Required action =
Go through the listing beneath and show each line containing the string "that".

———

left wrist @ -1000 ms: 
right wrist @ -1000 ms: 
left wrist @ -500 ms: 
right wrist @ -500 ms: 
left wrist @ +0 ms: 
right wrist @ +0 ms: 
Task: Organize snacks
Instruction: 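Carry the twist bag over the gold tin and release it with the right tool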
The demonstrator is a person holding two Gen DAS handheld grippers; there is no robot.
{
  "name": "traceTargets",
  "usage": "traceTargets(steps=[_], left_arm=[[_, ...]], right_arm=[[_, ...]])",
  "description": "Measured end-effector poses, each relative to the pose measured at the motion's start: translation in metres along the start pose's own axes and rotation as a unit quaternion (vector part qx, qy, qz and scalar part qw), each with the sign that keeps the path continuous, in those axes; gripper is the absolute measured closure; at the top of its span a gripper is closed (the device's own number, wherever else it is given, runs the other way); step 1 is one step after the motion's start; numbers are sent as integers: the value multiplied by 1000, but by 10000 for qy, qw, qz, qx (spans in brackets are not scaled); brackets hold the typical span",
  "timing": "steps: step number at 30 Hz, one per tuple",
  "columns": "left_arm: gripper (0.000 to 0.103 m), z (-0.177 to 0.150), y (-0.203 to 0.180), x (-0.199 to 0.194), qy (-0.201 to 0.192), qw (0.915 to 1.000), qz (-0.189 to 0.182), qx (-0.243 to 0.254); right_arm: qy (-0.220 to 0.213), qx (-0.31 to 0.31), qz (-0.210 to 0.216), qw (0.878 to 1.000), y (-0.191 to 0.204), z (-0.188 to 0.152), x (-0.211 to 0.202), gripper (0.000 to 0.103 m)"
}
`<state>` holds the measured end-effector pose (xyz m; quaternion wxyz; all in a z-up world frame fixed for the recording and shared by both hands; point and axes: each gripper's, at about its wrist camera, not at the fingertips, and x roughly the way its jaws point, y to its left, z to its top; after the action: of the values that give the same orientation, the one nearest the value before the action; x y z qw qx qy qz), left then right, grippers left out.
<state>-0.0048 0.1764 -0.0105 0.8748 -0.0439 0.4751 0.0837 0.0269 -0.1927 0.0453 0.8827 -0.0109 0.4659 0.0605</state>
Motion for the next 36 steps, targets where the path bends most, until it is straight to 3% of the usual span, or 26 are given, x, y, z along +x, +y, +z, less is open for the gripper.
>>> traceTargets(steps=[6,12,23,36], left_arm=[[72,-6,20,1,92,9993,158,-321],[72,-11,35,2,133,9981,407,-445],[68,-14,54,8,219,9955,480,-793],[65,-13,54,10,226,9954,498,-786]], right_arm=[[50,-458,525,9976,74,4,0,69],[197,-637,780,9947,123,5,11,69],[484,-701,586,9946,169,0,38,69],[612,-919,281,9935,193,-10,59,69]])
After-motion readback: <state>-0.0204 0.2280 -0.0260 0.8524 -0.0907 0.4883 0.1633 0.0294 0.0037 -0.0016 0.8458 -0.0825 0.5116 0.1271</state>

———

Task output =
  "description": "Measured end-effector poses, each relative to the pose measured at the motion's start: translation in metres along the start pose's own axes and rotation as a unit quaternion (vector part qx, qy, qz and scalar part qw), each with the sign that keeps the path continuous, in those axes; gripper is the absolute measured closure; at the top of its span a gripper is closed (the device's own number, wherever else it is given, runs the other way); step 1 is one step after the motion's start; numbers are sent as integers: the value multiplied by 1000, but by 10000 for qy, qw, qz, qx (spans in brackets are not scaled); brackets hold the typical span",
`<state>` holds the measured end-effector pose (xyz m; quaternion wxyz; all in a z-up world frame fixed for the recording and shared by both hands; point and axes: each gripper's, at about its wrist camera, not at the fingertips, and x roughly the way its jaws point, y to its left, z to its top; after the action: of the values that give the same orientation, the one nearest the value before the action; x y z qw qx qy qz), left then right, grippers left out.

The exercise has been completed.